#### Source data
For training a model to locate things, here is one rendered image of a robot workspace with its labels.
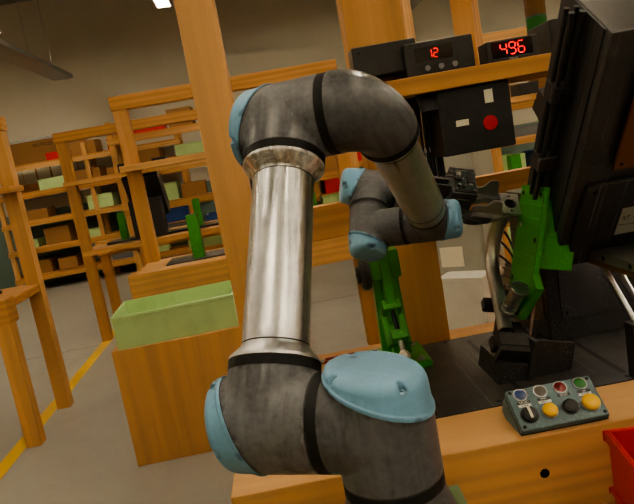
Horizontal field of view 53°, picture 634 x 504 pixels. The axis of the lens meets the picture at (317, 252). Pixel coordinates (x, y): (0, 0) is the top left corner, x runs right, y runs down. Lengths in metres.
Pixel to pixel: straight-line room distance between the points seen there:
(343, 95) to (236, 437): 0.45
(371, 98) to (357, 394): 0.40
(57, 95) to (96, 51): 0.98
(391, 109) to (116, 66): 10.70
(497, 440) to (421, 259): 0.63
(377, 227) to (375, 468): 0.61
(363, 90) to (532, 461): 0.66
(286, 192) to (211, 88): 0.77
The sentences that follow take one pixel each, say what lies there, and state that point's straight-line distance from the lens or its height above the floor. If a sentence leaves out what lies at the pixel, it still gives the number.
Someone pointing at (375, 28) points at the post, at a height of 1.68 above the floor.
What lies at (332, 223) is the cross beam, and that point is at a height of 1.22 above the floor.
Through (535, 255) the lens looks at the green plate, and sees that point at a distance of 1.30.
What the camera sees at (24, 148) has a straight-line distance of 11.78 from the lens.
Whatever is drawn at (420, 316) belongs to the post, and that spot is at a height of 0.96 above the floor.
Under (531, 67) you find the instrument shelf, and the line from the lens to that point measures 1.57.
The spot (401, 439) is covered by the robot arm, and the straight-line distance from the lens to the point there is 0.69.
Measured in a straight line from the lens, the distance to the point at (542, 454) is 1.15.
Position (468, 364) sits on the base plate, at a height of 0.90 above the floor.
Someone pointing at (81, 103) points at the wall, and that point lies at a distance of 11.57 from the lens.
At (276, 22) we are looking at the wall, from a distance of 11.42.
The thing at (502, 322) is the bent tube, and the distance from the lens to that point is 1.36.
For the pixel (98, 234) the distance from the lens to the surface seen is 10.87.
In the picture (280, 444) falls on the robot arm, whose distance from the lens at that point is 0.73.
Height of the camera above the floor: 1.42
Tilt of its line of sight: 9 degrees down
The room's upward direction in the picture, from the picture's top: 10 degrees counter-clockwise
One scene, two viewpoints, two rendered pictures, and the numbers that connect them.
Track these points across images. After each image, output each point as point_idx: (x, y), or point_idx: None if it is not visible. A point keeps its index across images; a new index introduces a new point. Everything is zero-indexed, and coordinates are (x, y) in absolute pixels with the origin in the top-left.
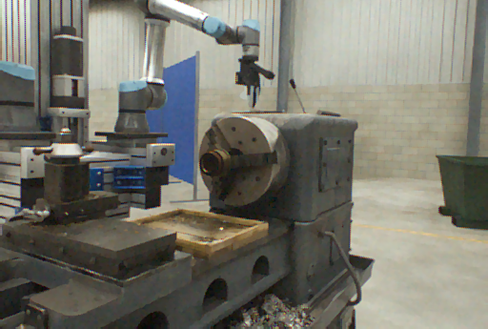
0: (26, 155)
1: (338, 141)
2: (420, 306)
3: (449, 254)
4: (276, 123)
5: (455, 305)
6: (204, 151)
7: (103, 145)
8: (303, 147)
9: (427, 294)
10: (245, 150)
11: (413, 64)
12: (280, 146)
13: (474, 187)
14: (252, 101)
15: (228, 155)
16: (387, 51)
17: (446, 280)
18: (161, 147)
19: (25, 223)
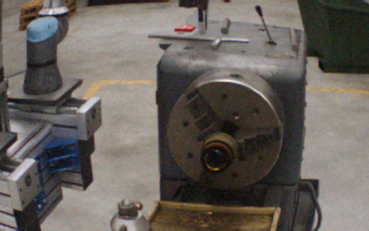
0: (16, 188)
1: (306, 71)
2: (321, 189)
3: (329, 114)
4: (262, 73)
5: (345, 178)
6: (177, 124)
7: (12, 110)
8: (297, 104)
9: (323, 172)
10: (244, 124)
11: None
12: (281, 112)
13: (336, 30)
14: (204, 28)
15: (233, 142)
16: None
17: (334, 150)
18: (92, 109)
19: None
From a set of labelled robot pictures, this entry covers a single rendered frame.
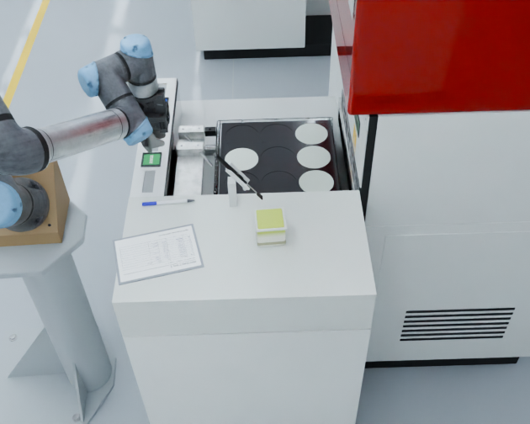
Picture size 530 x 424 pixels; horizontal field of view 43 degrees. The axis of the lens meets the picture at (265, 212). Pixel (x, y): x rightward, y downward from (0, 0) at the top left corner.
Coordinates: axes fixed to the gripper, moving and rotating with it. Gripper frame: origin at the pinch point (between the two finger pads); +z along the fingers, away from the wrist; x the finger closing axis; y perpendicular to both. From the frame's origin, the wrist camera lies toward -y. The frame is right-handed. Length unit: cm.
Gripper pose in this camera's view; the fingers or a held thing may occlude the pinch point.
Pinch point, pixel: (147, 148)
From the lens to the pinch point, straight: 194.6
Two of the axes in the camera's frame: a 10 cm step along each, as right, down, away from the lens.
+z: 0.2, 6.8, 7.3
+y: 10.0, -0.3, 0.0
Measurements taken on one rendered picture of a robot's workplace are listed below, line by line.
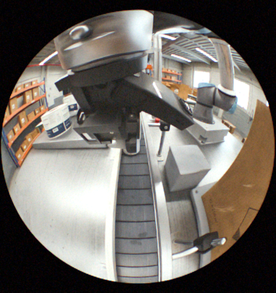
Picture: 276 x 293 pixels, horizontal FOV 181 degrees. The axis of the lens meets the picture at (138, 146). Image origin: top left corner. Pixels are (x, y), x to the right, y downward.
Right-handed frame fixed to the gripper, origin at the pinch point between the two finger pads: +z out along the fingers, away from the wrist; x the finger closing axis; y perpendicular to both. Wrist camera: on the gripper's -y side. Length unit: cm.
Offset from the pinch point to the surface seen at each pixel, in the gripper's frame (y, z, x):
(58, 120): 40.2, 6.7, -17.6
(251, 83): -526, -85, -263
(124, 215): 2.2, -3.1, 16.2
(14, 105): 374, -30, -129
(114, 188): 3.7, -3.7, 10.4
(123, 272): 2.7, -10.7, 29.3
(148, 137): -3.1, -3.1, -0.1
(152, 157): -3.2, -6.1, 5.0
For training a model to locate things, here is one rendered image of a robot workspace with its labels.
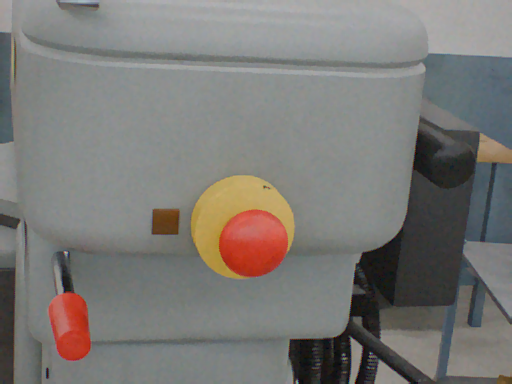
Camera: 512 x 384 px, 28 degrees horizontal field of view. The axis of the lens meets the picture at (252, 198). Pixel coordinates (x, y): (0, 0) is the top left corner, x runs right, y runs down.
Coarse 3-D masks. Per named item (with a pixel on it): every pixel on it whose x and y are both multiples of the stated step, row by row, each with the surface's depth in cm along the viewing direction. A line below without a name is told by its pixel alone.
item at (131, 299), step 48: (48, 288) 71; (96, 288) 72; (144, 288) 73; (192, 288) 74; (240, 288) 75; (288, 288) 76; (336, 288) 76; (48, 336) 72; (96, 336) 73; (144, 336) 74; (192, 336) 75; (240, 336) 76; (288, 336) 77
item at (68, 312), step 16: (64, 256) 70; (64, 272) 67; (64, 288) 64; (64, 304) 61; (80, 304) 61; (64, 320) 59; (80, 320) 59; (64, 336) 58; (80, 336) 58; (64, 352) 58; (80, 352) 58
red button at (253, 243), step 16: (240, 224) 58; (256, 224) 58; (272, 224) 58; (224, 240) 58; (240, 240) 58; (256, 240) 58; (272, 240) 58; (224, 256) 58; (240, 256) 58; (256, 256) 58; (272, 256) 58; (240, 272) 59; (256, 272) 59
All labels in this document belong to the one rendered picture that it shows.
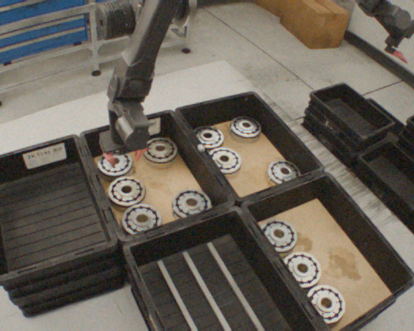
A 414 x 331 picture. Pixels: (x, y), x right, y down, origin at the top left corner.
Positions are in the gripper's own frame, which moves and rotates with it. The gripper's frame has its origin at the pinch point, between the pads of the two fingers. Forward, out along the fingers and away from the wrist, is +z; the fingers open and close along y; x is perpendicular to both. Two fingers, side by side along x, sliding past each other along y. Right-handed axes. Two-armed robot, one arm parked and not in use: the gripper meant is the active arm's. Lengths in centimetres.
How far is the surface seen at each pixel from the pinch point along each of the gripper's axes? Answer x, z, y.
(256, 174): -8.8, 12.4, 37.1
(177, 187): -4.5, 12.0, 13.4
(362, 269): -50, 10, 47
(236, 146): 3.9, 13.2, 37.2
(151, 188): -2.4, 11.9, 6.3
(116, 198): -4.4, 8.5, -4.6
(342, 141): 16, 50, 113
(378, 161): 3, 61, 135
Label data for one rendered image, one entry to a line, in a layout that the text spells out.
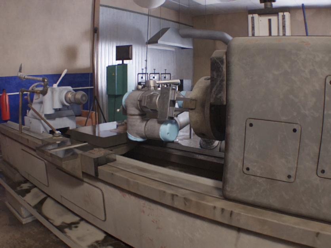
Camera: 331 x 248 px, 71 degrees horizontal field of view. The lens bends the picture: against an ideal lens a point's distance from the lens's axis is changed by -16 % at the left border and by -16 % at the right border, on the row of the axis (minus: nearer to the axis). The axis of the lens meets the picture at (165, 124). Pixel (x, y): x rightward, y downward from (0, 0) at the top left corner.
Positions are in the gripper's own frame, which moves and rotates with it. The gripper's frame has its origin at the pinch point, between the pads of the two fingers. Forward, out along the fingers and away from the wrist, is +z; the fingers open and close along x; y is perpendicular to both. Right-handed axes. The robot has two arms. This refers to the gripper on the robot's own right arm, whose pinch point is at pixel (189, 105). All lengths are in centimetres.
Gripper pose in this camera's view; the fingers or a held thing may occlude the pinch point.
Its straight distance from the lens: 105.1
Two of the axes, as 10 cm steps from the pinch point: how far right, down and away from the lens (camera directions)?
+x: -1.0, 9.9, 0.4
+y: 6.2, 0.3, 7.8
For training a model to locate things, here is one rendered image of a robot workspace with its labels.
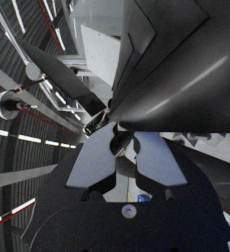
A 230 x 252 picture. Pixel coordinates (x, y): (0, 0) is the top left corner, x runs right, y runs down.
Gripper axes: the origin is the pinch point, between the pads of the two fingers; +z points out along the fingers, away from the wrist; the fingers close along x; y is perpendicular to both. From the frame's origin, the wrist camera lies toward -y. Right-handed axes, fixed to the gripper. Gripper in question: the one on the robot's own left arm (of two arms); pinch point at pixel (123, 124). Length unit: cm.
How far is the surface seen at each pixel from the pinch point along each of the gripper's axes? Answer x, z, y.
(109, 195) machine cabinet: -70, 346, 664
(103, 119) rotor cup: -4.4, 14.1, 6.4
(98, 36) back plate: -8.4, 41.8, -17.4
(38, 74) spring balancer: -66, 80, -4
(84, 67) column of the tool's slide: -26, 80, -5
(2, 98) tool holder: -27.0, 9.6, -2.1
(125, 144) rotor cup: 0.7, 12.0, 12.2
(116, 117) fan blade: -0.9, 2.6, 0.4
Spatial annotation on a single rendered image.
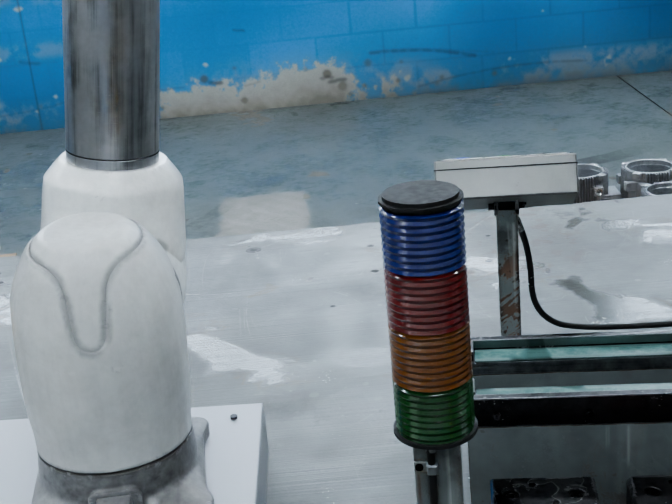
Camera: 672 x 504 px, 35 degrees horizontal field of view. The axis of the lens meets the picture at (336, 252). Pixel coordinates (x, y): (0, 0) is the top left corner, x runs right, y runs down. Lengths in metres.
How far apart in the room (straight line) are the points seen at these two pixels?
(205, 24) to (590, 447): 5.61
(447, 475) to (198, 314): 0.88
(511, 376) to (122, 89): 0.51
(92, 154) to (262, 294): 0.61
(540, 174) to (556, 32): 5.40
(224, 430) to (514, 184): 0.45
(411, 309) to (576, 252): 1.05
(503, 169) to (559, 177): 0.07
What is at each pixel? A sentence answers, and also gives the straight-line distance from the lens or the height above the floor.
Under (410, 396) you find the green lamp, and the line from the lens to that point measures 0.79.
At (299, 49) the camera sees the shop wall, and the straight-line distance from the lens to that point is 6.55.
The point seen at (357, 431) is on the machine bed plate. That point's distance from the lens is 1.29.
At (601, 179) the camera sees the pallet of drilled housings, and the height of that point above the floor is 0.34.
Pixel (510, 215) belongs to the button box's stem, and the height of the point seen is 1.01.
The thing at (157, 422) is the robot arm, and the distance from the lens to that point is 1.04.
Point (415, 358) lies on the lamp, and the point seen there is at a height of 1.10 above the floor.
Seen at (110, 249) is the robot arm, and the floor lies 1.13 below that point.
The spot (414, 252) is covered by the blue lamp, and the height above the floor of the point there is 1.18.
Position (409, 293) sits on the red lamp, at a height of 1.15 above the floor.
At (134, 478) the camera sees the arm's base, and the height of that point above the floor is 0.91.
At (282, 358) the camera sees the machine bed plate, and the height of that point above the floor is 0.80.
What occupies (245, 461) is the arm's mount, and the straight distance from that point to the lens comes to 1.14.
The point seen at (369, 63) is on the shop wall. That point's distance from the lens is 6.58.
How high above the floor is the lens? 1.45
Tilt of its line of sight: 21 degrees down
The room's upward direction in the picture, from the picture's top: 6 degrees counter-clockwise
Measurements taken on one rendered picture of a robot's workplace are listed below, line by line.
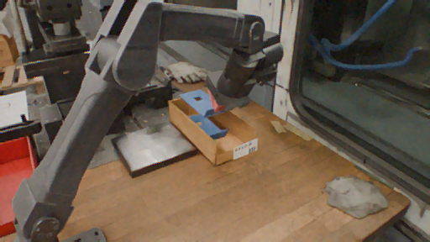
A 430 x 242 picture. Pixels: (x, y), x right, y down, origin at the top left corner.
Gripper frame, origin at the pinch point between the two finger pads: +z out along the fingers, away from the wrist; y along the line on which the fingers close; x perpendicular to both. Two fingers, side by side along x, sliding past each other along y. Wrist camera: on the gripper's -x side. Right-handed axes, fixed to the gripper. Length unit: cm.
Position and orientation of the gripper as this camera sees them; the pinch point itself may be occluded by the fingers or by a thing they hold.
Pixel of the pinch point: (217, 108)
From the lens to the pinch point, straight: 78.4
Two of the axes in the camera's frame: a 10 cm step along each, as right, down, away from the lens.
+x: -8.4, 2.7, -4.7
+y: -4.5, -8.2, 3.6
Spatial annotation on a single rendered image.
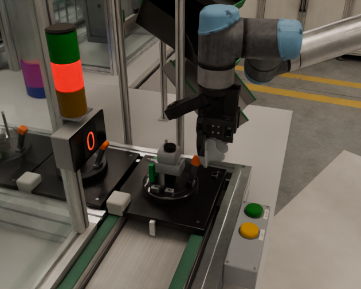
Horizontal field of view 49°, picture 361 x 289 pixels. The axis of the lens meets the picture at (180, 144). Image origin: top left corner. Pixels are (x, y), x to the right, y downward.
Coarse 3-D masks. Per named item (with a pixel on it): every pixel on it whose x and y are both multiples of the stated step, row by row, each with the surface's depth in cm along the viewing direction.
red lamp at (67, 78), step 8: (56, 64) 65; (64, 64) 65; (72, 64) 66; (80, 64) 67; (56, 72) 66; (64, 72) 66; (72, 72) 66; (80, 72) 68; (56, 80) 67; (64, 80) 67; (72, 80) 67; (80, 80) 68; (56, 88) 68; (64, 88) 67; (72, 88) 68; (80, 88) 69
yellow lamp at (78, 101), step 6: (78, 90) 69; (84, 90) 70; (60, 96) 68; (66, 96) 68; (72, 96) 68; (78, 96) 69; (84, 96) 70; (60, 102) 69; (66, 102) 69; (72, 102) 69; (78, 102) 69; (84, 102) 71; (60, 108) 70; (66, 108) 69; (72, 108) 69; (78, 108) 70; (84, 108) 71; (60, 114) 71; (66, 114) 70; (72, 114) 70; (78, 114) 70
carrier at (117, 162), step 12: (96, 156) 108; (108, 156) 112; (120, 156) 112; (132, 156) 112; (84, 168) 104; (96, 168) 103; (108, 168) 107; (120, 168) 107; (132, 168) 110; (84, 180) 101; (96, 180) 103; (108, 180) 103; (120, 180) 103; (84, 192) 98; (96, 192) 98; (108, 192) 98; (96, 204) 95
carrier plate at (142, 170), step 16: (144, 160) 110; (144, 176) 104; (208, 176) 104; (224, 176) 104; (128, 192) 98; (208, 192) 98; (128, 208) 93; (144, 208) 93; (160, 208) 93; (176, 208) 93; (192, 208) 93; (208, 208) 93; (160, 224) 91; (176, 224) 89; (192, 224) 89
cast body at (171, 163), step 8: (168, 144) 94; (160, 152) 93; (168, 152) 93; (176, 152) 93; (152, 160) 97; (160, 160) 94; (168, 160) 93; (176, 160) 94; (184, 160) 96; (160, 168) 95; (168, 168) 94; (176, 168) 94

#### YOUR ASSIGNMENT
When the line with "(286, 192) to (211, 88): 0.77" is reached in the data above, begin copying, and stop after the line with "One scene, two"; copy each line exactly, both ends included.

#### PROBLEM SOLUTION
(286, 192) to (211, 88): 0.77
The sentences that follow take one pixel each, say what lies there, and state that point's straight-line distance from the lens or its height above the floor. If a sentence leaves out what lies at the pixel, it still gives the number.
Someone pointing at (375, 28) points at the post, at a height of 1.68 above the floor.
What lies at (332, 223) is the cross beam, and that point is at a height of 1.22 above the floor.
Through (535, 255) the lens looks at the green plate, and sees that point at a distance of 1.30.
What the camera sees at (24, 148) has a straight-line distance of 11.78 from the lens.
Whatever is drawn at (420, 316) belongs to the post, and that spot is at a height of 0.96 above the floor.
Under (531, 67) you find the instrument shelf, and the line from the lens to that point measures 1.57.
The spot (401, 439) is covered by the robot arm, and the straight-line distance from the lens to the point there is 0.69.
Measured in a straight line from the lens, the distance to the point at (542, 454) is 1.15.
Position (468, 364) sits on the base plate, at a height of 0.90 above the floor.
Someone pointing at (81, 103) points at the wall, and that point lies at a distance of 11.57 from the lens.
At (276, 22) we are looking at the wall, from a distance of 11.42.
The thing at (502, 322) is the bent tube, and the distance from the lens to that point is 1.36.
For the pixel (98, 234) the distance from the lens to the surface seen is 10.87.
In the picture (280, 444) falls on the robot arm, whose distance from the lens at that point is 0.73.
Height of the camera above the floor: 1.42
Tilt of its line of sight: 9 degrees down
The room's upward direction in the picture, from the picture's top: 10 degrees counter-clockwise
One scene, two viewpoints, two rendered pictures, and the numbers that connect them.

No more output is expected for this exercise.